What Happens When Pro Xco Racer Cherie Redecker Takes On An Enduro World Series Race?
The simplicity of camping life. (c) Cherie Redecker

For me the longer stages were all about survival and the shorter stages were going as hard as I could because, how tiring can a 2km long downhill be??? It turns out damn hard BUT it is so rewarding. The pedaling transfer stages with some assistance by the gondolas/chairlifts gave plenty of time to recover for the next stage. Maybe I went a little faster up the climbs than need be but I was having so much fun though and needed to up my fitness since I signed up to race the MAXXIS BIKE Transalp the following weekend…which is a story for another time.

Something I did notice is that the level of women’s racing at the EWS is very exciting. In the EWS100 we had a great vibe and healthy competition amongst the ladies. Everyone is also encouraging which is awesome, sharing experiences and tips on how we can go faster.

I was reminded to believe in myself more when a friend made me start in front of her going down the incredibly long Tutti Frutti Stage in Val di Fassa. I really thought she was going to catch me since we only had a 30 second gap, but she did not think so. She was right! I managed to cross the line just before she came in. A little bit of pressure and motivation was all I needed. Still way behind the pro ladies but that doesn’t bother me because I was having a blast pushing my own limits.

What Happens When Pro Xco Racer Cherie Redecker Takes On An Enduro World Series Race?
It doesn’t get much better than this! (c) Cherie Redecker

The incredible experience of taking on 2 Enduro World Series events left me with some thoughts I’d love to share. Maybe you’d make the trip some day to ride one of these events!
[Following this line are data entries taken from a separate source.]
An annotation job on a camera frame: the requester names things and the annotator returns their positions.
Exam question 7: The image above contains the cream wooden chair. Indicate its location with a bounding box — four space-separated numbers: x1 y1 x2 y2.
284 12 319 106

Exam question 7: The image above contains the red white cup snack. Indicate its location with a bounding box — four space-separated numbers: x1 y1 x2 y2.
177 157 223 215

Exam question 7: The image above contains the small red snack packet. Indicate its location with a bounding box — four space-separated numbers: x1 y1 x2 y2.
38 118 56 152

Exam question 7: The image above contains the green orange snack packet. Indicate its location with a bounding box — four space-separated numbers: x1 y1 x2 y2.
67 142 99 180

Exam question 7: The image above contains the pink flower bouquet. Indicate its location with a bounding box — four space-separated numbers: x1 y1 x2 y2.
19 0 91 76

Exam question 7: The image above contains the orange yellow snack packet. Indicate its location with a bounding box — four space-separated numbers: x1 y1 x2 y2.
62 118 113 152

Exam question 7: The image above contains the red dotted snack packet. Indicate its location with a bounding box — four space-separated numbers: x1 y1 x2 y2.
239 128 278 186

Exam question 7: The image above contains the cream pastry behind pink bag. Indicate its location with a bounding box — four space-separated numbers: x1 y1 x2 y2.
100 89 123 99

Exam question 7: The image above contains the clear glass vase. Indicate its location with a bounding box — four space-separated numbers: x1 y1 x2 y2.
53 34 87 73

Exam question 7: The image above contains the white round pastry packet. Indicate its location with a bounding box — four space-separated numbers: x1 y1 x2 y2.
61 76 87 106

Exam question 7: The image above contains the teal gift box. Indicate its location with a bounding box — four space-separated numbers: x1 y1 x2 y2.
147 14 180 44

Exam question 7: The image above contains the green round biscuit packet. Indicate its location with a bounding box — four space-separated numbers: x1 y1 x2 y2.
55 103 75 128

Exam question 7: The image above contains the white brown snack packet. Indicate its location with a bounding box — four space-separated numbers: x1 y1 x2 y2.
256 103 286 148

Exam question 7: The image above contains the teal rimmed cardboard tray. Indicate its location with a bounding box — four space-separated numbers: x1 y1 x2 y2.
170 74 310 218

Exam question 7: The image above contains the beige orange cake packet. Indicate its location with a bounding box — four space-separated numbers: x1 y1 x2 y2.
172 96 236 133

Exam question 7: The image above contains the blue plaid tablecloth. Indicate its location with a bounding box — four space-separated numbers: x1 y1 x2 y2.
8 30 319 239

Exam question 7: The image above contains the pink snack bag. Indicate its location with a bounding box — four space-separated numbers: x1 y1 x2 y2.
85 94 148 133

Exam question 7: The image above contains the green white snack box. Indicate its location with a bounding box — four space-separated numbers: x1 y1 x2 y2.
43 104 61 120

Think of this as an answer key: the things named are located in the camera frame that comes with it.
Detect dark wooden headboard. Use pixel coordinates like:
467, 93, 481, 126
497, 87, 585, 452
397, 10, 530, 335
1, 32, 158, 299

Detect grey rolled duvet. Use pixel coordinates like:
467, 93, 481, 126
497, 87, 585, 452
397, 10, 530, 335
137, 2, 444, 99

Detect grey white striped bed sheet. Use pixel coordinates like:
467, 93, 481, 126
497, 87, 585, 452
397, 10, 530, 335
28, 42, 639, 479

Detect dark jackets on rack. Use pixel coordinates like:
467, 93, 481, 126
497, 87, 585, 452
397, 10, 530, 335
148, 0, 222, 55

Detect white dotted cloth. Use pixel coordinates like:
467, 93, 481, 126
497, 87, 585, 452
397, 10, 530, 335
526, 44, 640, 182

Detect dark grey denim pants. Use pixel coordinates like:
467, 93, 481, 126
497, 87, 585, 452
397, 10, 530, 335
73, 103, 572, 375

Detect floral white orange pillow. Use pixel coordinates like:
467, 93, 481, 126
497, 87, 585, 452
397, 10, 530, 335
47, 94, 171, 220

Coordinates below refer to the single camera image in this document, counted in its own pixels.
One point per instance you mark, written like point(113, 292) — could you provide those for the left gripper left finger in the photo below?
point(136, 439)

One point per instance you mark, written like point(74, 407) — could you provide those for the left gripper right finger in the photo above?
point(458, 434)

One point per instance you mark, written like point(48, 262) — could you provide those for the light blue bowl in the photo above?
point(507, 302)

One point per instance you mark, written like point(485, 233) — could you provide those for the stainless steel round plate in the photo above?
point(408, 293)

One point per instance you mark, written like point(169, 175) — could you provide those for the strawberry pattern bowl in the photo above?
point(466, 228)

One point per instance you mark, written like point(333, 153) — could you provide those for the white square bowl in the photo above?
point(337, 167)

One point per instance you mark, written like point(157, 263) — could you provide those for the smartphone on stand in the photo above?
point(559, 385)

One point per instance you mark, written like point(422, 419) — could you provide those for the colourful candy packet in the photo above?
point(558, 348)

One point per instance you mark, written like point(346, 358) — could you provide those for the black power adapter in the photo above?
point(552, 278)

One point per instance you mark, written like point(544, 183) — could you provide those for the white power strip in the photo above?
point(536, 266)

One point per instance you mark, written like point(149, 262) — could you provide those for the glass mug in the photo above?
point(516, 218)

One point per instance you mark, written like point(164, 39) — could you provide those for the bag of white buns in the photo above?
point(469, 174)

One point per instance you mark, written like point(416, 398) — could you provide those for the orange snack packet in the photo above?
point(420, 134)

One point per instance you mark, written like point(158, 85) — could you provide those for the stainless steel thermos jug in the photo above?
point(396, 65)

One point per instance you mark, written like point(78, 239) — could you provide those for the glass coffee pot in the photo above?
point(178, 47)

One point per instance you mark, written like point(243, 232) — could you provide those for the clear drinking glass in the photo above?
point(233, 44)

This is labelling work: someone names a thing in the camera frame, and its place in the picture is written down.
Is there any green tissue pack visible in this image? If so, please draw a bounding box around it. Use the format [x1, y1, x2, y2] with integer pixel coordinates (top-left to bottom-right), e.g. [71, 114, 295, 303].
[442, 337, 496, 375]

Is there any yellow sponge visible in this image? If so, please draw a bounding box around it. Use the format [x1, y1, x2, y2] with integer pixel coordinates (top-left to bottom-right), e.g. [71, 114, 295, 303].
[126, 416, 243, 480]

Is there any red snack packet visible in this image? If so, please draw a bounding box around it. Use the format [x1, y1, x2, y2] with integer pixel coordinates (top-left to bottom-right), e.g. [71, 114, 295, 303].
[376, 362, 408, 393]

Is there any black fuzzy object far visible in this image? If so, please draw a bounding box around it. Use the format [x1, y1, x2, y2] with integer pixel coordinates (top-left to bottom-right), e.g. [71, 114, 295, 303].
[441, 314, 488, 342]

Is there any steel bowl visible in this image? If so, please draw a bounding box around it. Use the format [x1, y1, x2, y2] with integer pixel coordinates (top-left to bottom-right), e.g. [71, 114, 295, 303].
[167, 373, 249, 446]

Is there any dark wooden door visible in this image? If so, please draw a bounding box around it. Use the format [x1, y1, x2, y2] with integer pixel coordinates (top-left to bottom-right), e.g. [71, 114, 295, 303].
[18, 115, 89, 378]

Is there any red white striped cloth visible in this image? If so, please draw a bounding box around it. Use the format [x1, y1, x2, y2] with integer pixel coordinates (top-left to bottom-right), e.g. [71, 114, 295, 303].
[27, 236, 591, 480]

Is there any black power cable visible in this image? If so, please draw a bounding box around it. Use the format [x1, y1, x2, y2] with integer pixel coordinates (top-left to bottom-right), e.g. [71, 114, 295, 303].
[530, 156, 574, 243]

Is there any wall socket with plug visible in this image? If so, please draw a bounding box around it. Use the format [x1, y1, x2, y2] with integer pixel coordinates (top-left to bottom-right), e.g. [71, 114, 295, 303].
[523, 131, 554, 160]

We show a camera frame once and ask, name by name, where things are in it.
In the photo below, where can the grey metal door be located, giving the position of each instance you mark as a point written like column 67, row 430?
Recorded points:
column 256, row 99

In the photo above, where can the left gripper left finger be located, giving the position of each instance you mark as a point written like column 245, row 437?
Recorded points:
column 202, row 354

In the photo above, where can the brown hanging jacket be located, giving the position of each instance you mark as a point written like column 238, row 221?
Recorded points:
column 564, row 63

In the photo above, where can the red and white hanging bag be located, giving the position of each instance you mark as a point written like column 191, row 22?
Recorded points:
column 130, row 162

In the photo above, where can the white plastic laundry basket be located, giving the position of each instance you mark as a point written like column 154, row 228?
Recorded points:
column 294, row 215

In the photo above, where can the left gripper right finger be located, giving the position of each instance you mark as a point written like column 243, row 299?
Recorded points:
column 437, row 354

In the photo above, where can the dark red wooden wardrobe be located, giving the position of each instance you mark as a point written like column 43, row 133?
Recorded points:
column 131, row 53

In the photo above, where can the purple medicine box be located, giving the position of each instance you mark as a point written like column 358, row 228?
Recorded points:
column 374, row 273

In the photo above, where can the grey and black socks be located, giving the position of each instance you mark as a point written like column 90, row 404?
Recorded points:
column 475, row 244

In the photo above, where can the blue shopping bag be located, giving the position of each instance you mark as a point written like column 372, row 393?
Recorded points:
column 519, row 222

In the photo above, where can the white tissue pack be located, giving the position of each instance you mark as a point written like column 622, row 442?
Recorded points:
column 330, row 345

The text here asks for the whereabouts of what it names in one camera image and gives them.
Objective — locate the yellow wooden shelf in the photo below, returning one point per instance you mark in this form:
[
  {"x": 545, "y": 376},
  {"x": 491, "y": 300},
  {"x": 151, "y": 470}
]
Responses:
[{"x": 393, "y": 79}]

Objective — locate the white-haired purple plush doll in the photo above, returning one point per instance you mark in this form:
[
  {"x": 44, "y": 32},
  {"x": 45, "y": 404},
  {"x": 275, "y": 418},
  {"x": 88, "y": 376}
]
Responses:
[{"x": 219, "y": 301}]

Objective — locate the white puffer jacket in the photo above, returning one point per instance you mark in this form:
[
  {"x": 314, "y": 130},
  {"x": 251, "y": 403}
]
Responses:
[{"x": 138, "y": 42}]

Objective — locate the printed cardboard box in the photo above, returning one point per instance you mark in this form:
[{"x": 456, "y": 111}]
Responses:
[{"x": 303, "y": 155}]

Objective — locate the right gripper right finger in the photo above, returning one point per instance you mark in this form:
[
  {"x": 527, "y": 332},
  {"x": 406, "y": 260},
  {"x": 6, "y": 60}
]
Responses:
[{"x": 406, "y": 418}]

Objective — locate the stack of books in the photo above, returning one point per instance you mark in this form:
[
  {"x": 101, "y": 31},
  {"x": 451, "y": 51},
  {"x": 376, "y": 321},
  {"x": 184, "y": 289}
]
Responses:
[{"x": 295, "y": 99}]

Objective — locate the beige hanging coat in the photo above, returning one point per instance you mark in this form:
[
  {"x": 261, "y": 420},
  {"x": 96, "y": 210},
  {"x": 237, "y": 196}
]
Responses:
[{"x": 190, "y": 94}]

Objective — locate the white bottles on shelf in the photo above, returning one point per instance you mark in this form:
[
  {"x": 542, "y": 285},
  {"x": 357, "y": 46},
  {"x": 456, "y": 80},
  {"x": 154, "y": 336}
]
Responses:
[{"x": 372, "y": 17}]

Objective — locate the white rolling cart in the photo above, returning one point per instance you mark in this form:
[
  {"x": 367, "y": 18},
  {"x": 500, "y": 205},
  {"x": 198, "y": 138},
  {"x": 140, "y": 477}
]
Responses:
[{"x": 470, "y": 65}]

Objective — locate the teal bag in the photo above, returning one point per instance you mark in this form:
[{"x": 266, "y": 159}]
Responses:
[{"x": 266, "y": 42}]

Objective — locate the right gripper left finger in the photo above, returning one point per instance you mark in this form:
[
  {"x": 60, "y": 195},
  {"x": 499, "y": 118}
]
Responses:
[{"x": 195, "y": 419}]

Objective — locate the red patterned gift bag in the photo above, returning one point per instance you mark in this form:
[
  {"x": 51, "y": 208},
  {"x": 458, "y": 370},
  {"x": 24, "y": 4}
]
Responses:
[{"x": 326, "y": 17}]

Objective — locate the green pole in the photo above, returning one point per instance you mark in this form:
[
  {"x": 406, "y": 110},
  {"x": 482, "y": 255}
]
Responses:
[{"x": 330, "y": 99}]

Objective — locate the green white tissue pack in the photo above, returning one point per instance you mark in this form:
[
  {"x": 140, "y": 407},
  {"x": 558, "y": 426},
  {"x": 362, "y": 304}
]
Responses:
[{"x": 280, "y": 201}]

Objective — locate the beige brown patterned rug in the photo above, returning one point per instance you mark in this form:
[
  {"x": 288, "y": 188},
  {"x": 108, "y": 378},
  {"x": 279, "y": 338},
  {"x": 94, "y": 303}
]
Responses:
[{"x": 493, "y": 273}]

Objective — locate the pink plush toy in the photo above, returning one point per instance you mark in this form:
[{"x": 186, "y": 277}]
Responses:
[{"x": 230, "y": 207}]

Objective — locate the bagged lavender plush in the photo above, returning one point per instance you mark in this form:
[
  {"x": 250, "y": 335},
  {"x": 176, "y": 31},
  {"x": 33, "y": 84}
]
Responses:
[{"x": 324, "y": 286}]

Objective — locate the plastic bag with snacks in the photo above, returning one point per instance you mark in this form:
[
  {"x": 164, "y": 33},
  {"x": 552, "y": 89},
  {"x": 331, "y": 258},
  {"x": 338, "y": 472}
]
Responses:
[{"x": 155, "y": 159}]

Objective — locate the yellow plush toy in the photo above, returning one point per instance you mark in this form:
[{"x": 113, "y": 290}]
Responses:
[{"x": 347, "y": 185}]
My takeaways from racing the EWS Petzen / Jamnica and Val Di Fassa events

  • Worrying about holding other riders up who started behind me made me way too stressed and clumsy. Once I finally focused on my own race, I started having more fun and, no surprise, also went faster. Some stages I even caught some people! Most times I was lucky to not be slowed down and they moved out the way, haha. 
  • Petzen/Jamnica offers the unique experience of racing between 2 countries while Val Di Fassa blew me away with breathtaking scenery in every direction.
  • Petzen’s race venue located at the Bikepark created a relaxing and peaceful atmosphere but lacked eating out options while Val di Fassa’s venue in Canazei felt a bit too crowded with tourists but the delicious pizza and ice cream after a hard day of racing made up for the busyness of the town.
  • As experienced in Val di Fassa, trail conditions can become really sketchy and unsettle the nerves when it rains. Knowing everyone had to ride the same conditions and I was not the only one nervous, made me somewhat calmer. What also helped me was to ride within my limits and not get caught up on the sections I could not ride smoothly. 
  • Being fit and having some good technical skills going into an EWS is super helpful and makes the event more enjoyable. Competing at some smaller local Enduro races beforehand was also helpful and gave me some idea of what to expect.